Para a camiseta, uma cadeia Agile é mais interessante,interessante, visto que a manutenção do nível de serviço é um critério ganhador de mercado. Já para o arroz, uma cadeia Lean que foque na redução de desperdícios e, consequentemente, em um baixo custo de operação, seria mais adequada, uma vez que o preço é provavelmente o critério ganhador de mercado. Como exemplo, tomemos a questão do excesso de capacidade. Enquanto uma cadeia Lean enxergará essa questão como desperdício, uma cadeia Agile reavaliará se esse excesso será necessário para garantir um alto nível de serviço.


Na prática, o que se vê frequentemente é uma combinação de ambas, formando as cadeias conhecidas como Leagile. Essa nova concepção representa a união dos benefícios de um baixo custo de operação da cadeia Lean com o elevado nível de serviço da cadeia Agile.

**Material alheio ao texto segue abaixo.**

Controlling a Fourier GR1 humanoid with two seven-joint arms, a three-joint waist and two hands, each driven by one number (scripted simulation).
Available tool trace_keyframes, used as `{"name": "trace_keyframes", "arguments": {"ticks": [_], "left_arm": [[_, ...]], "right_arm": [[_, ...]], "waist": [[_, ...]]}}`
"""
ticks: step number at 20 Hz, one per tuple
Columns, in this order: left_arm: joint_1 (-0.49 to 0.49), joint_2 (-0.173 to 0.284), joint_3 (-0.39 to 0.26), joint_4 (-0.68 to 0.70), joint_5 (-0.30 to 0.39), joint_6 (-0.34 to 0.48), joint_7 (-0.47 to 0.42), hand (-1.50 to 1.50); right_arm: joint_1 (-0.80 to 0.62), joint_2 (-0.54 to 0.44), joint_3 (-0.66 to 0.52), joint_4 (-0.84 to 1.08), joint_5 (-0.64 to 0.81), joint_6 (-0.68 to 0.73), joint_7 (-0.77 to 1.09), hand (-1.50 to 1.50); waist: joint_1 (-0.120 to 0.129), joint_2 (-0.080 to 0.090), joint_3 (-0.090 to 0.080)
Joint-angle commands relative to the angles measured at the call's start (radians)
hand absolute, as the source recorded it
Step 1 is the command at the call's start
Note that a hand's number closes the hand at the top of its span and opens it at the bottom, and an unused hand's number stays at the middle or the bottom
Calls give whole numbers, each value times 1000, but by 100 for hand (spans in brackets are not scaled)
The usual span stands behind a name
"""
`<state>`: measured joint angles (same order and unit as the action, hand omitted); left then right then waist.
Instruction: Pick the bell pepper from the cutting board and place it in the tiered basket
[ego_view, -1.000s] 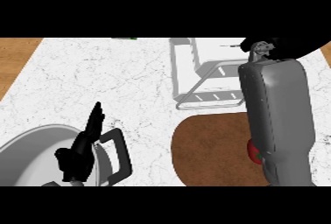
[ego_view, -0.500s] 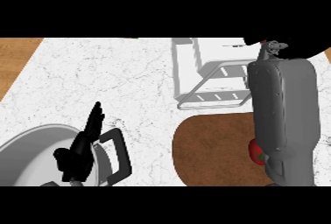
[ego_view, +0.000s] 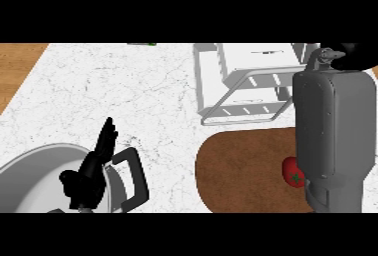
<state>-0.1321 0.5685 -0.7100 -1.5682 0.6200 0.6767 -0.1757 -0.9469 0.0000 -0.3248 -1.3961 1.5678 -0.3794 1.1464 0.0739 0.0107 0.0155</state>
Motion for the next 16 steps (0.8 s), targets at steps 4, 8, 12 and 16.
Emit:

Essa estratégia é implementada comumente por meio do chamado ponto de desacoplamento.


Esse ponto tem como objetivo garantir que os componentes ou partes de certo produto sejam pré-produzidos de maneira Lean, uma vez que a demanda por eles é mais previsível, até o ponto máximo onde a empresa é obrigada a entrar com a informação do pedido do cliente. É exatamente nesse ponto onde ocorrerá a diferenciação. À partir dele, a cadeia passa a operar de maneira Agile para garantir que o Lead-time de entrega seja reduzido sem que a cadeia perca em flexibilidade no fornecimento ao consumidor final.


Já pensou onde o Agile se encaixa na sua empresa?


É interessante trazer à tona outras formas de pensar sempre que possível para dentro da sua empresa. Somente uma linha de pensamento raramente será suficiente para resolver todos os problemas encontrados. No caso do Lean e Agile, ambos trazem visões e soluções diferentes para problemas semelhantes. Entender os pontos fortes de cada visão torna o empresário apto a aplicar esses conceitos dentro da própria empresa, aumentando sua flexibilidade, solucionando problemas de forma inteligente e impulsionando a sua competitividade no mercado.